*YOUR OBJECTIVE*:
How many lines below include the word "away"? State that number and nothing else.
── MATERIAL SUPPLIED
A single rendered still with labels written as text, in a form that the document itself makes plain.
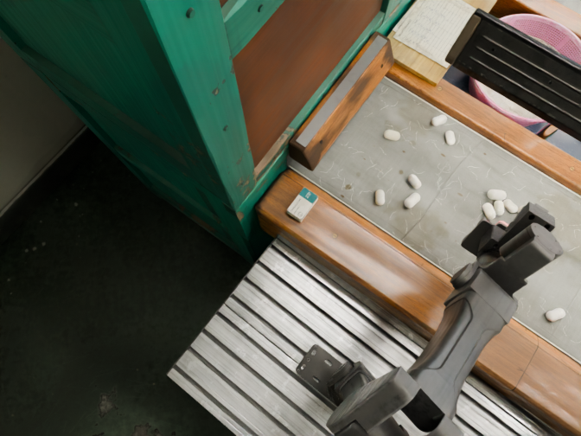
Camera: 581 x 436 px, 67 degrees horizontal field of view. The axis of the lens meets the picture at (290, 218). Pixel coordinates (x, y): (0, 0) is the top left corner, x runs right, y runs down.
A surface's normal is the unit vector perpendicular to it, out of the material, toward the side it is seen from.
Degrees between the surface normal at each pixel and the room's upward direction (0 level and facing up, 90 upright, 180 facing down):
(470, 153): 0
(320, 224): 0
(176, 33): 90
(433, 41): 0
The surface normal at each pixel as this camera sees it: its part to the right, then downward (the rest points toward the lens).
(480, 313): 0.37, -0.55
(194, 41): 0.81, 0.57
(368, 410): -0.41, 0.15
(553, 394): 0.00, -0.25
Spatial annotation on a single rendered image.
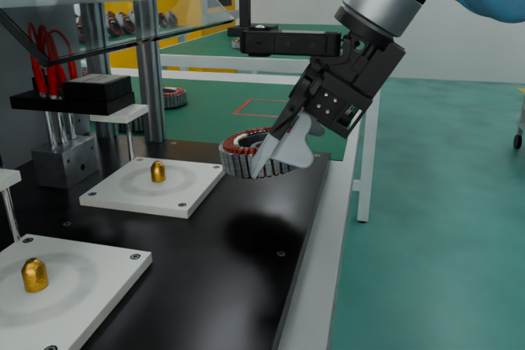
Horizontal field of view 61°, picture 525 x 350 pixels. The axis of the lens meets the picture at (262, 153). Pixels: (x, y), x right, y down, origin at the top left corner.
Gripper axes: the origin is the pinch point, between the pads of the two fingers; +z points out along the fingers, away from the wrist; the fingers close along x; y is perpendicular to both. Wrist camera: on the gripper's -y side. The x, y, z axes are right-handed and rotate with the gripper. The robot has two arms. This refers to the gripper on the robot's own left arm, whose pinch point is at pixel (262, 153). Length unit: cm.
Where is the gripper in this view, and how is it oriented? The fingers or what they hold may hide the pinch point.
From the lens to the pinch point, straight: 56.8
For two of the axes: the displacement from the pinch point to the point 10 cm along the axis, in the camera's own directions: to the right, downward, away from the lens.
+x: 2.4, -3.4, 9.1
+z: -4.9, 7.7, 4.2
────
── MATERIAL SUPPLIED
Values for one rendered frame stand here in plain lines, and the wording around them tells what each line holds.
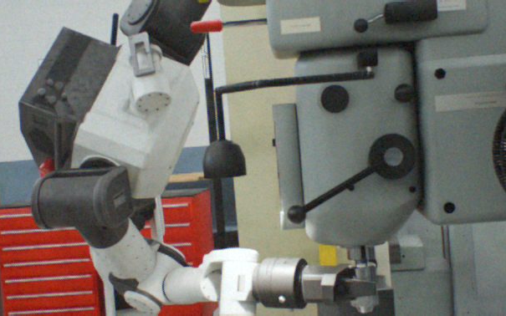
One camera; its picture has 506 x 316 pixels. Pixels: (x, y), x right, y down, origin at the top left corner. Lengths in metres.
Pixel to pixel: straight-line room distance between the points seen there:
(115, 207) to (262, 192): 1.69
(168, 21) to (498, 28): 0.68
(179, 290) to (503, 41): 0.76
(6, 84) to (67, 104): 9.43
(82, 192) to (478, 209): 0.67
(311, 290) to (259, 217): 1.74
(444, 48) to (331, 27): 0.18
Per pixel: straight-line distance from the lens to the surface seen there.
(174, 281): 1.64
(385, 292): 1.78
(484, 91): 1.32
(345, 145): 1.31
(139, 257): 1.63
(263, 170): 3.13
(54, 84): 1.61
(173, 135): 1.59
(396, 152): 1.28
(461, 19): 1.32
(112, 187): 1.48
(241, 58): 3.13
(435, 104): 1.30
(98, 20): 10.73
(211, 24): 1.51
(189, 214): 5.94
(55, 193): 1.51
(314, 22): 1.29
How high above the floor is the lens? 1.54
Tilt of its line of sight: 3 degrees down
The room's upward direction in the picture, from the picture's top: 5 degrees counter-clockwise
────
*EXERCISE ANSWER*:
2